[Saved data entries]

=== Begin Enclosure ===

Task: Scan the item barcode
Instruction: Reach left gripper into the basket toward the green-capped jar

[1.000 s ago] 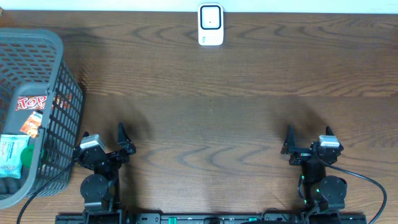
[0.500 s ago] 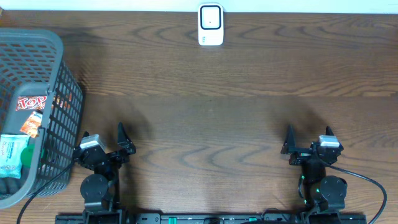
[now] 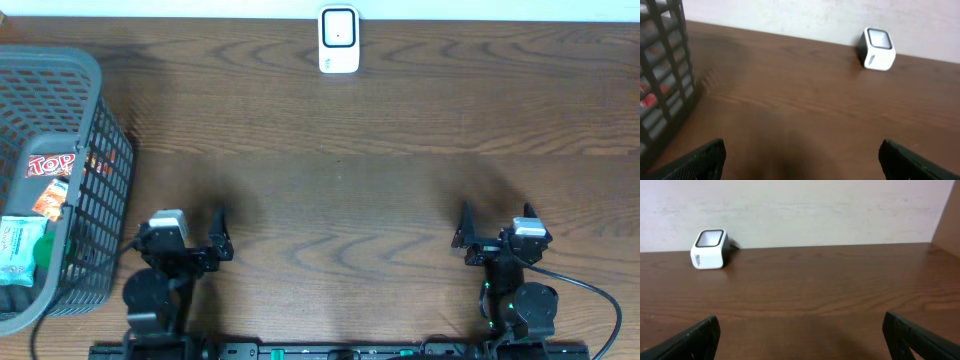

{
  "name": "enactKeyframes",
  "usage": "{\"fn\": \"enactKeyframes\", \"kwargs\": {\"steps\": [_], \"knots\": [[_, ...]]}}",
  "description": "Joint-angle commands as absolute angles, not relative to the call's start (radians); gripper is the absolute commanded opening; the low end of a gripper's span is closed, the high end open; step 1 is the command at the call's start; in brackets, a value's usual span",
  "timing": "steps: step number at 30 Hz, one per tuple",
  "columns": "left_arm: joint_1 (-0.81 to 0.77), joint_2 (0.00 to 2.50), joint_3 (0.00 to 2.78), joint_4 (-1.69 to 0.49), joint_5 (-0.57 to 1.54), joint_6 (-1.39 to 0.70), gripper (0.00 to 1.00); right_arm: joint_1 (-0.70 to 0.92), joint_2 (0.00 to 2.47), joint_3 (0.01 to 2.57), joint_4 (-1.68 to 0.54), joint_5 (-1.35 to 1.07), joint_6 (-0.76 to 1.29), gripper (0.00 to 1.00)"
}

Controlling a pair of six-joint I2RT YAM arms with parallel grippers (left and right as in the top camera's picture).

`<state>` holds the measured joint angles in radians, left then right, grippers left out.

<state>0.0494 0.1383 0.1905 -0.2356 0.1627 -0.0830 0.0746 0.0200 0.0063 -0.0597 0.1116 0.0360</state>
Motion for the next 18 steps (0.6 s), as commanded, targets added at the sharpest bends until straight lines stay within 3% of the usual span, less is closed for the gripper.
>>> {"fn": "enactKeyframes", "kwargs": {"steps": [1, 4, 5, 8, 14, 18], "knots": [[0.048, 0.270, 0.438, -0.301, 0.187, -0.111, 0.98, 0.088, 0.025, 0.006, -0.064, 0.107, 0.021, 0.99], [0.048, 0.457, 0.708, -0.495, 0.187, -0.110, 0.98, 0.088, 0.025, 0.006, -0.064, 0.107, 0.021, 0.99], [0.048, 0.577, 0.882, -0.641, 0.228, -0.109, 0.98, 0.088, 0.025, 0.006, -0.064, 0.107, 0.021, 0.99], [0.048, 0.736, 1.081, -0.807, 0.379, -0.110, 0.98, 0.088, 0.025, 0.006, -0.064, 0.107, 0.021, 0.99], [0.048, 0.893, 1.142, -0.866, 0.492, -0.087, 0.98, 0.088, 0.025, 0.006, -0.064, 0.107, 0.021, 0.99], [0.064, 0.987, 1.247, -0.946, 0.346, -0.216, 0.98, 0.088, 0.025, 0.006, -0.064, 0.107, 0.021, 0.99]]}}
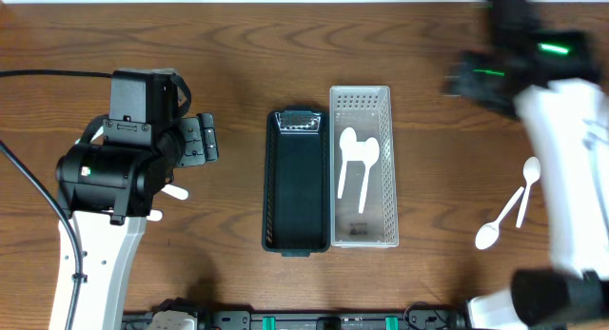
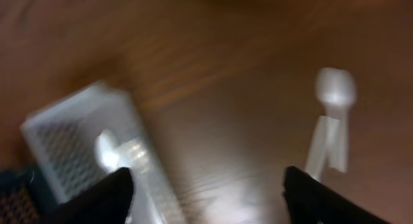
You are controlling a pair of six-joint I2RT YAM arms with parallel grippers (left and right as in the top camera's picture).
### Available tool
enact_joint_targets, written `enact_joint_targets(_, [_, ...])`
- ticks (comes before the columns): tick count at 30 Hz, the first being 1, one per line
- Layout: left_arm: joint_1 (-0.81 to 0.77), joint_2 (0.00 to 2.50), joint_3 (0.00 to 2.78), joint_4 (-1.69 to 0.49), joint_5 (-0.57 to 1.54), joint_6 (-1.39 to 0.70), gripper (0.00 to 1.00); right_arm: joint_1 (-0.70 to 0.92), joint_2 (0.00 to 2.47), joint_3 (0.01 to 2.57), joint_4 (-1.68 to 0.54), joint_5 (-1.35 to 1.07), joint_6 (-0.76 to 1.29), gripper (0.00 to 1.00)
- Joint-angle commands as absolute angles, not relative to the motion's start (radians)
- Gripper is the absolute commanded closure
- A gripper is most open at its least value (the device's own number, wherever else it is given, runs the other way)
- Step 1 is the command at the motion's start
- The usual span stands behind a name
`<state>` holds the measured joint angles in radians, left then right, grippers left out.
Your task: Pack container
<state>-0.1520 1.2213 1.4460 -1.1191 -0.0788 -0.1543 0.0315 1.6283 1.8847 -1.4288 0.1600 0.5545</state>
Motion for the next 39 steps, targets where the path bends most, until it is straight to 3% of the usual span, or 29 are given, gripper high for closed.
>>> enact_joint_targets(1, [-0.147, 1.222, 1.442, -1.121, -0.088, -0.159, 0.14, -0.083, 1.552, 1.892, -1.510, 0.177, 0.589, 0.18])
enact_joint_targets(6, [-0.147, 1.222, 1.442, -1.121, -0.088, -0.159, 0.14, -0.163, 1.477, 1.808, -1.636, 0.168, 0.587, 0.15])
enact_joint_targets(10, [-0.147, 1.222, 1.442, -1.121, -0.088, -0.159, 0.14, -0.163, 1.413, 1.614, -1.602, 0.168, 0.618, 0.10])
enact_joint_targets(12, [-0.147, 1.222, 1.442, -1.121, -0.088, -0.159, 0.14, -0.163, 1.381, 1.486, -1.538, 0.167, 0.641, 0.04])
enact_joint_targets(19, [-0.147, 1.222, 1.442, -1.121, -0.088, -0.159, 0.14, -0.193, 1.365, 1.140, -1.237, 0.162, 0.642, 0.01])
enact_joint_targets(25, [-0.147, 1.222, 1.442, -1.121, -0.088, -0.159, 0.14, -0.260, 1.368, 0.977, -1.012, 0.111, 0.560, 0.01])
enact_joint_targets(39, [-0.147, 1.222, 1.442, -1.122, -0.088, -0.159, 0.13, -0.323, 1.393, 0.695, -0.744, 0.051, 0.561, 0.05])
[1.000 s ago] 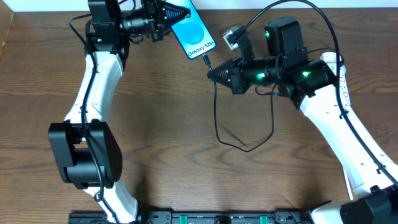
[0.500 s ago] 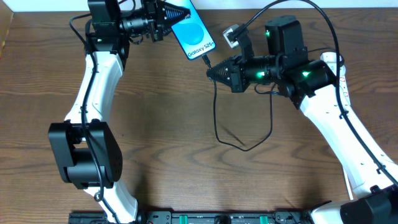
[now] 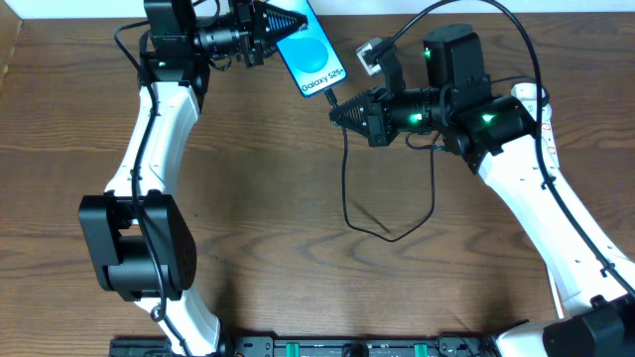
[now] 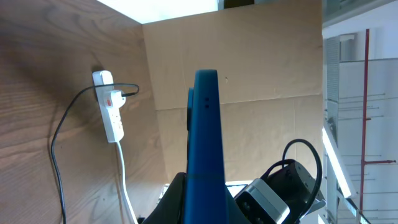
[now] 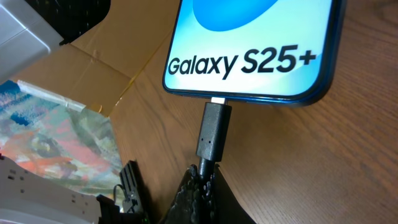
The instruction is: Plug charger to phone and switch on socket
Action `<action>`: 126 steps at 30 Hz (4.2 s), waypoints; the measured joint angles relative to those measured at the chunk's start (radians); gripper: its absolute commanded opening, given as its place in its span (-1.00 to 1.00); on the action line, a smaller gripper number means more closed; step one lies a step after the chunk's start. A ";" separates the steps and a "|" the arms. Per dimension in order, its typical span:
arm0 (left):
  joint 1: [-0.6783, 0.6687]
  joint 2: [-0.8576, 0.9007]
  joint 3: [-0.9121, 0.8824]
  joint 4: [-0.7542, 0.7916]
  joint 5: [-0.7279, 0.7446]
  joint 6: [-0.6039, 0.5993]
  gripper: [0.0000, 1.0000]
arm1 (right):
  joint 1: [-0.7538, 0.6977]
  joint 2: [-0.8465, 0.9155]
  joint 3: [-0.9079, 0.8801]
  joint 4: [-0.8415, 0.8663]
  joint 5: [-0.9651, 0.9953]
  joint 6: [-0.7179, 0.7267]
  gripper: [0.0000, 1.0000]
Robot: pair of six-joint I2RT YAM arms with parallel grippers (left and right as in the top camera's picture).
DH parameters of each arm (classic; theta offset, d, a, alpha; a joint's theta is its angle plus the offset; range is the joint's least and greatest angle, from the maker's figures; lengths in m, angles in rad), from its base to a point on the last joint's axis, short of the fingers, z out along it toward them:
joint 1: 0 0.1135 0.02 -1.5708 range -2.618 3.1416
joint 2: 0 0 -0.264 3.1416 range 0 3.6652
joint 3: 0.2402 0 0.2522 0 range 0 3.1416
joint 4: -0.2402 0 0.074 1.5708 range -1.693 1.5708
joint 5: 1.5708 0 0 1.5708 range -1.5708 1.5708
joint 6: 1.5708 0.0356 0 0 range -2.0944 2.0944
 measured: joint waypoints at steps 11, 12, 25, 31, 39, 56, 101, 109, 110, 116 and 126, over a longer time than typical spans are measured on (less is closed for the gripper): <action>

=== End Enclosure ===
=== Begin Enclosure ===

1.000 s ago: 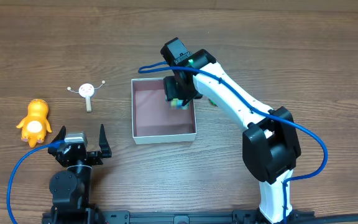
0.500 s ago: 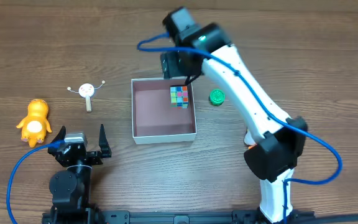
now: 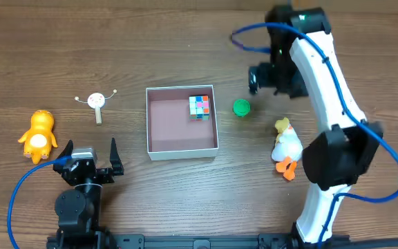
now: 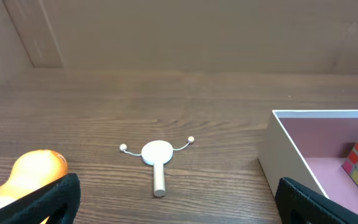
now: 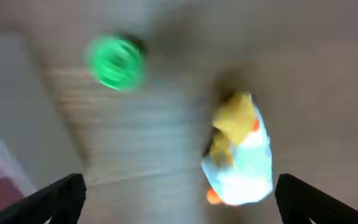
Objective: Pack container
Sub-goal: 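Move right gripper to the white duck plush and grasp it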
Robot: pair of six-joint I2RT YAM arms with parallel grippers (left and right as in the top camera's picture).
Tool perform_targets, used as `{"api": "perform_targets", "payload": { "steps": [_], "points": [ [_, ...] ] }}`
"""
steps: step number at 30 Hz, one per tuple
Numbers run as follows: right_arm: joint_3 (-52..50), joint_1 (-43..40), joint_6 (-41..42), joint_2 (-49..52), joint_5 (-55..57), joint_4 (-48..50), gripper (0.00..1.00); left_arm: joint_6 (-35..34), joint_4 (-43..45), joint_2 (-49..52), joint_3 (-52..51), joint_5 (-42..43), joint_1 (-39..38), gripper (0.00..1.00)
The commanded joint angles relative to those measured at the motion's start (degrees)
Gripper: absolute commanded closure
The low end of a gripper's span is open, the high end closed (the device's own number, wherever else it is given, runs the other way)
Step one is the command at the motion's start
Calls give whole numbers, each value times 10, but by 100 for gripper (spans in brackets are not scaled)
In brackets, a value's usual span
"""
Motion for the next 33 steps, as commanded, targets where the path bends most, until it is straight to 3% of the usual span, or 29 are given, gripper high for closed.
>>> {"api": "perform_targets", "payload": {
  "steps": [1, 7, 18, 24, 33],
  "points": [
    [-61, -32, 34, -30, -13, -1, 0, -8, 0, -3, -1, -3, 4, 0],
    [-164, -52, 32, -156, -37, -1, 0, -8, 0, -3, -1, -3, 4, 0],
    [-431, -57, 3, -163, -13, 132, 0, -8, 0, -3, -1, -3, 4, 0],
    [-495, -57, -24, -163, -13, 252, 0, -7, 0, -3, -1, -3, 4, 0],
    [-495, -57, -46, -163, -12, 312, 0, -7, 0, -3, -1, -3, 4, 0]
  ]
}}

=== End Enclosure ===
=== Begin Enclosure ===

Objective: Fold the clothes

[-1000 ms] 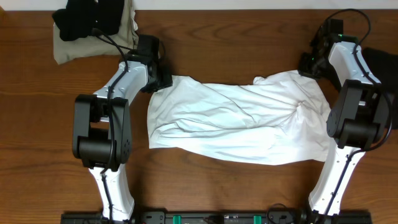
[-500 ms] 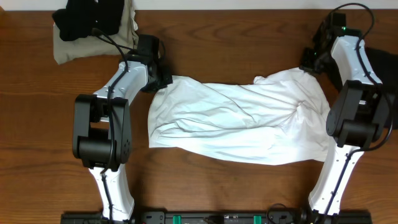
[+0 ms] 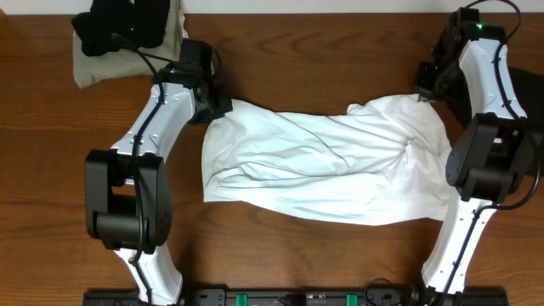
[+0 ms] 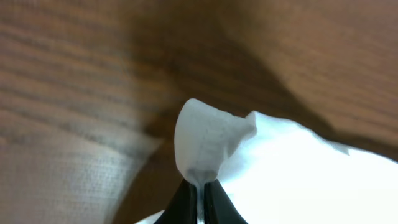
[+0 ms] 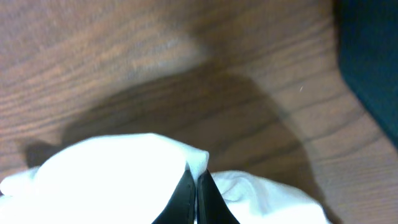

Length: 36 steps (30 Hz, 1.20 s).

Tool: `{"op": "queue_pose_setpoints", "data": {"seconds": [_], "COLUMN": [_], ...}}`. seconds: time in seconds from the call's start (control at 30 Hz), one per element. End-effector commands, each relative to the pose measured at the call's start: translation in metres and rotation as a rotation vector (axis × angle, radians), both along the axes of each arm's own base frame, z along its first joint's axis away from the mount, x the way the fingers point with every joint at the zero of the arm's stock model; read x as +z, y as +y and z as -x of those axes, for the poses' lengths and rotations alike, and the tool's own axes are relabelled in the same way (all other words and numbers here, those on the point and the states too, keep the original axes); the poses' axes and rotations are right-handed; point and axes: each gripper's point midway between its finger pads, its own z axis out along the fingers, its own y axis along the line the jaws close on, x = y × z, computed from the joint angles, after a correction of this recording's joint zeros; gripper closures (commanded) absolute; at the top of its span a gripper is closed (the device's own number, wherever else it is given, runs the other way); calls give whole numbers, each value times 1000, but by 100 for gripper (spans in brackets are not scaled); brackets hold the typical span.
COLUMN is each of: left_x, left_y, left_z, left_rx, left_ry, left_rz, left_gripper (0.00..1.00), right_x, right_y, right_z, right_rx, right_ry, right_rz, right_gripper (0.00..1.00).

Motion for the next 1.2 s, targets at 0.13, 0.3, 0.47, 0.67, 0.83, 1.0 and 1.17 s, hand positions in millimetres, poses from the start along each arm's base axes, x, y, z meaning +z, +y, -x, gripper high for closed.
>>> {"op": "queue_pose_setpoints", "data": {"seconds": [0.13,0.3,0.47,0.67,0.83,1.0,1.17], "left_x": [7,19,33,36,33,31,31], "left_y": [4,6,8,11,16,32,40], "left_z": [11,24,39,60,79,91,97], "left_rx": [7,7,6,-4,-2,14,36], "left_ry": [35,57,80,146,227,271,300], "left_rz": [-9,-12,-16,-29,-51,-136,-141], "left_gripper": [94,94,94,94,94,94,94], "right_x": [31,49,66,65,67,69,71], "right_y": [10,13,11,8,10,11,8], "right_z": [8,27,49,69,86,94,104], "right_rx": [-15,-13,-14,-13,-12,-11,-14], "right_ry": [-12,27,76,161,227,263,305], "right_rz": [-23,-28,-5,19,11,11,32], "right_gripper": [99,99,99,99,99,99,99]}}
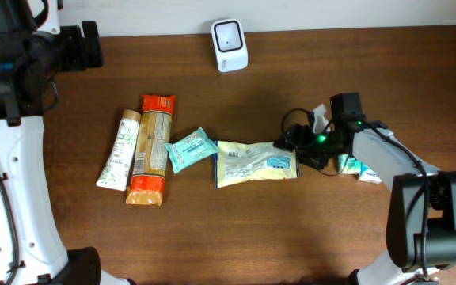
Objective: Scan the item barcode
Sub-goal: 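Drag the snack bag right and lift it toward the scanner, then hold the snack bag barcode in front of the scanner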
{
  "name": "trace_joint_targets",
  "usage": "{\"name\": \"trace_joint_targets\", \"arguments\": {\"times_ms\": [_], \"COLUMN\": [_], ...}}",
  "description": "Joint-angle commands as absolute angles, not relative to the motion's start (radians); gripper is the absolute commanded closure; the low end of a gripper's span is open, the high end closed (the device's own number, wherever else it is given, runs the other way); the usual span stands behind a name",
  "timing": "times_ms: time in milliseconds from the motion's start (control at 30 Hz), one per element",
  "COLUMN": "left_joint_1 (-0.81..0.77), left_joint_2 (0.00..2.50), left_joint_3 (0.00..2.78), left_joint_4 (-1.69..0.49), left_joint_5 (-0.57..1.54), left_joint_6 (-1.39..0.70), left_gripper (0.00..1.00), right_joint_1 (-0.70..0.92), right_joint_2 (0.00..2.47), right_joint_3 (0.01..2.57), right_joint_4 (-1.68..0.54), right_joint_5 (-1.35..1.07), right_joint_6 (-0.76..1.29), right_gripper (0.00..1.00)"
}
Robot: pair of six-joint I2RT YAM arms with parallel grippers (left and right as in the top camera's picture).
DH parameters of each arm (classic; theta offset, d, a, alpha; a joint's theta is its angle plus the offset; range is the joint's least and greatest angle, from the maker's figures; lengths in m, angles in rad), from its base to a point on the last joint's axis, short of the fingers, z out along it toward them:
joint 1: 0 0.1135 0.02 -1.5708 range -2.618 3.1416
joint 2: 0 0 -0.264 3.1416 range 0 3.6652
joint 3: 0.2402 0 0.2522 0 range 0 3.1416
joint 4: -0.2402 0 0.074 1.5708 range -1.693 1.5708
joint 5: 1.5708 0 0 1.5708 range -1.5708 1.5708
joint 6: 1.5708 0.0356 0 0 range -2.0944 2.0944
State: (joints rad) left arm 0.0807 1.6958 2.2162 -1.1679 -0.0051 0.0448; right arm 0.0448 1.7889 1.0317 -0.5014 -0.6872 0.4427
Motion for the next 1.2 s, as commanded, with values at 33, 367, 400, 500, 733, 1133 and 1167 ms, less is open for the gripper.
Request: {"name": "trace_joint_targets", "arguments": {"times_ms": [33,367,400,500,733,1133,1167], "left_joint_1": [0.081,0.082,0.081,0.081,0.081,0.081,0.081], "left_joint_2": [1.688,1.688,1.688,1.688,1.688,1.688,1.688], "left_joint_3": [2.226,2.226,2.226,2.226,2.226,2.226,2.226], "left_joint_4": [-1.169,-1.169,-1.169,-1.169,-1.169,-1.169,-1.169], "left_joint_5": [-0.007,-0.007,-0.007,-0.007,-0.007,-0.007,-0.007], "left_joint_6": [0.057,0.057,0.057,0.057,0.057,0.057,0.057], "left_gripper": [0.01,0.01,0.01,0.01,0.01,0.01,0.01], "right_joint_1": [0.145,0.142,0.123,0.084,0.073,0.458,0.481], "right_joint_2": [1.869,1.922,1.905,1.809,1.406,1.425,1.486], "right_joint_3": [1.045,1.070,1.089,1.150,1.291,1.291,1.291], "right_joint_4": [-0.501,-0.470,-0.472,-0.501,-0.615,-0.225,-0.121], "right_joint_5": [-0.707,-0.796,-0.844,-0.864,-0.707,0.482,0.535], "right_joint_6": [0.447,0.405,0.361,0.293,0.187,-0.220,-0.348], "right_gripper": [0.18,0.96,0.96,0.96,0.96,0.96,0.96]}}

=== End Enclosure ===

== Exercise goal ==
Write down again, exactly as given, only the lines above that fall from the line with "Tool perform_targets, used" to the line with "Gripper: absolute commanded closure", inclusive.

== Response to this task ==
Tool perform_targets, used as `{"api": "perform_targets", "payload": { "steps": [_], "points": [ [_, ...] ] }}`
"""
steps: step number at 30 Hz, one per tuple
Numbers run as follows: right_arm: joint_3 (-52..50), joint_1 (-43..40), joint_6 (-41..42), joint_2 (-49..52), joint_5 (-55..57), joint_4 (-48..50), gripper (0.00..1.00); left_arm: joint_6 (-35..34), joint_4 (-43..45), joint_2 (-49..52), joint_3 (-52..51), joint_5 (-42..43), joint_1 (-39..38), gripper (0.00..1.00)
The commanded joint angles relative to those measured at the motion's start (degrees)
Gripper: absolute commanded closure

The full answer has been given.